The script saves temporary files in the /tmp/dnsexplorer/ folder which are deleted at the end of its execution, in case of a runtime error it is a good idea to delete this directory if the evidence worries you a lot.
The script has two main modes of operation, which correspond to a basic enumeration of a domain and its DNS servers in order to discover more subdomains.
After discovering the DNS servers behind a domain, the script tries to do an AXFR zone transfer on each of the servers with an NS record.
In case all servers fail and zone transfer is not possible, or DNSSec is enabled, the script will automatically switch to brute force function.
Custom: In case you have a custom dictionary and you want to fuzz the subdomains with information taken from your information gathering phase, you can specify the file path.
This file must be specified using the basolute path, or just the name if it is in the same directory as the script.
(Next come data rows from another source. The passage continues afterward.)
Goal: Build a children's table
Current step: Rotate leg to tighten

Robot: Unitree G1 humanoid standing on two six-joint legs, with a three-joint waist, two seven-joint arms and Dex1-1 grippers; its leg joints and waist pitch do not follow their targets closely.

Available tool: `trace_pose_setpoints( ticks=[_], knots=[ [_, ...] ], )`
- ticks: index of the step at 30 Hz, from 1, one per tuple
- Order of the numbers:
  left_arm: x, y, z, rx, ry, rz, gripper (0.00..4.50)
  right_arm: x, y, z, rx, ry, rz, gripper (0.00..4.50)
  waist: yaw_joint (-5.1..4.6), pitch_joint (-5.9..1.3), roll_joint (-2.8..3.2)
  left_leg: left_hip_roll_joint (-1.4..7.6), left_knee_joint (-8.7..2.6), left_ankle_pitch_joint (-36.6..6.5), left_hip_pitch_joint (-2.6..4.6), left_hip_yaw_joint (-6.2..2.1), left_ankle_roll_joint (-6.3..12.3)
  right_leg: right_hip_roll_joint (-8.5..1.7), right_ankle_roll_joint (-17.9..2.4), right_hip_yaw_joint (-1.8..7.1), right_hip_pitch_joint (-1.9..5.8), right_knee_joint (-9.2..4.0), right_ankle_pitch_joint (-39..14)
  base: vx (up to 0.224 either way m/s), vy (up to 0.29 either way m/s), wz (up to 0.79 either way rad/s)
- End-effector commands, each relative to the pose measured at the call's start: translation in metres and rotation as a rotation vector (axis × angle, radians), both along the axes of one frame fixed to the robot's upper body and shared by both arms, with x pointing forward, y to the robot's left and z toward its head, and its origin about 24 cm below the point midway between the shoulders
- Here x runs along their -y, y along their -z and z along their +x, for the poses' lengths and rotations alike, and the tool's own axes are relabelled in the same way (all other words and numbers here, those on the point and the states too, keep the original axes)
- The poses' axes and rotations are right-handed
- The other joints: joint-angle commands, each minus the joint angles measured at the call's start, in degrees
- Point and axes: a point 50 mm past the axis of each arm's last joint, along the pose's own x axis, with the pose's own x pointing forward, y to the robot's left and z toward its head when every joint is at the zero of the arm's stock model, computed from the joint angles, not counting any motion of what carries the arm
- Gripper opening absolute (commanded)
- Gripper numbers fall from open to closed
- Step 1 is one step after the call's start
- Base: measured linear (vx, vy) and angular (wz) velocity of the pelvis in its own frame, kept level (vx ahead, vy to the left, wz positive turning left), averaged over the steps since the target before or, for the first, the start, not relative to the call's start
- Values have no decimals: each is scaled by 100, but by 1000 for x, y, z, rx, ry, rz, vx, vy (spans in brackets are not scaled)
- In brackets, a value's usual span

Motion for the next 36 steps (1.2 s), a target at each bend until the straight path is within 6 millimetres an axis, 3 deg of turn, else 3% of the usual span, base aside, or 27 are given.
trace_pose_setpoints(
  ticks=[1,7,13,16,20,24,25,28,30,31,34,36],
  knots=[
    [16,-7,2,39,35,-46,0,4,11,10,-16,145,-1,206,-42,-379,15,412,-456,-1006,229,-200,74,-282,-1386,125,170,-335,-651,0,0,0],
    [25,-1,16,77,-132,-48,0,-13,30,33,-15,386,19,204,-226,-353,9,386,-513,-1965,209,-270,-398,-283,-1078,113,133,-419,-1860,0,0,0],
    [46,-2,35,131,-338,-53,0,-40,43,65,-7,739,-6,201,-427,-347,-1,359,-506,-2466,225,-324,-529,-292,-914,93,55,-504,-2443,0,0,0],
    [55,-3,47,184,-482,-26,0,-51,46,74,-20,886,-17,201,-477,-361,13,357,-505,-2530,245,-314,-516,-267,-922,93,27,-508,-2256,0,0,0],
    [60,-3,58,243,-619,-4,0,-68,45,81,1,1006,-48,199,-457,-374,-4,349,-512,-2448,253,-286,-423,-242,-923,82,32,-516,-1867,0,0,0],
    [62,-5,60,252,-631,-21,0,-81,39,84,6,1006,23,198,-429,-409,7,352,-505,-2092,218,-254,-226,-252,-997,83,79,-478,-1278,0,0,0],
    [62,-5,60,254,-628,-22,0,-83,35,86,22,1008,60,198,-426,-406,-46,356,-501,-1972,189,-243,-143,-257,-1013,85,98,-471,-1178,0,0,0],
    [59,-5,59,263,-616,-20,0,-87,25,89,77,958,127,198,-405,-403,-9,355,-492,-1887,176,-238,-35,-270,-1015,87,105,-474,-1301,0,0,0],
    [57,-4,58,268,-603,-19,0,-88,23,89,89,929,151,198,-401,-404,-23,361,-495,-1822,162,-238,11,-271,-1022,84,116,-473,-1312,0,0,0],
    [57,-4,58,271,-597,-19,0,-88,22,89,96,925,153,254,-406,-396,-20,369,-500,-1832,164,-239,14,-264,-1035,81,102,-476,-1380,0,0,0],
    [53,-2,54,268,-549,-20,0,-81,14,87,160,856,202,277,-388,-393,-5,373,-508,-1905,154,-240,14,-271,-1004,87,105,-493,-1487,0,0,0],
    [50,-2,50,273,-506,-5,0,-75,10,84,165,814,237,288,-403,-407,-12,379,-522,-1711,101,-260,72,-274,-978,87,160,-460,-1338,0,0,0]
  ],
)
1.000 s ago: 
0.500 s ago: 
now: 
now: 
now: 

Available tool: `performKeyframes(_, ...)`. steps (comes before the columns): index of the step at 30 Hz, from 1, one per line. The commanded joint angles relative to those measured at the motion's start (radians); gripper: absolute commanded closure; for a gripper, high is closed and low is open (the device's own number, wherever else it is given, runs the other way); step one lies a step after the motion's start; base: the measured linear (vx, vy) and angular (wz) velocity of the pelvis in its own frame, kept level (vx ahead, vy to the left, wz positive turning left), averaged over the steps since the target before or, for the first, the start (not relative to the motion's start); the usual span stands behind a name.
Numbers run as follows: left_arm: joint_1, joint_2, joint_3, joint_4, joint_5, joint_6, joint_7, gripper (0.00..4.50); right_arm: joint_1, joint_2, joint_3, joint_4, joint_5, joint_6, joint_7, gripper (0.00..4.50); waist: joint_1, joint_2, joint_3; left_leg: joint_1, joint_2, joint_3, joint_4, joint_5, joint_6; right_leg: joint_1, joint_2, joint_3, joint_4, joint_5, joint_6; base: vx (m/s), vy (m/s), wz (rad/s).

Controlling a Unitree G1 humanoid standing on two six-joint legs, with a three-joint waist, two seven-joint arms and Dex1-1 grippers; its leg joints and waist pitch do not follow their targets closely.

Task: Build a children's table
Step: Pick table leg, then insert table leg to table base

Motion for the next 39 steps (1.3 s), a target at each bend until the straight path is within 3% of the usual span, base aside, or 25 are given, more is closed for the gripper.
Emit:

Note: The file must be text and correspond to the “ASCII text” format, any other format will not be for the script.
TLS SAN Validation
The script validates if it can connect to the domain using openssl against port 443 in order to find a secure website, then it inspects its TLS certificate for SAN records and displays them to the user.
Port 443 is used by default because the vast majority of domains on the internet host their secure web service on that port. However, this can be changed in the script code for specific cases.
Ideal to be run in hostile shell environments, for example a low-privilege remote reverse shell. Unnecessary output and bash colors have been removed, the script has been shortened to optimize its performance by removing unnecessary line breaks.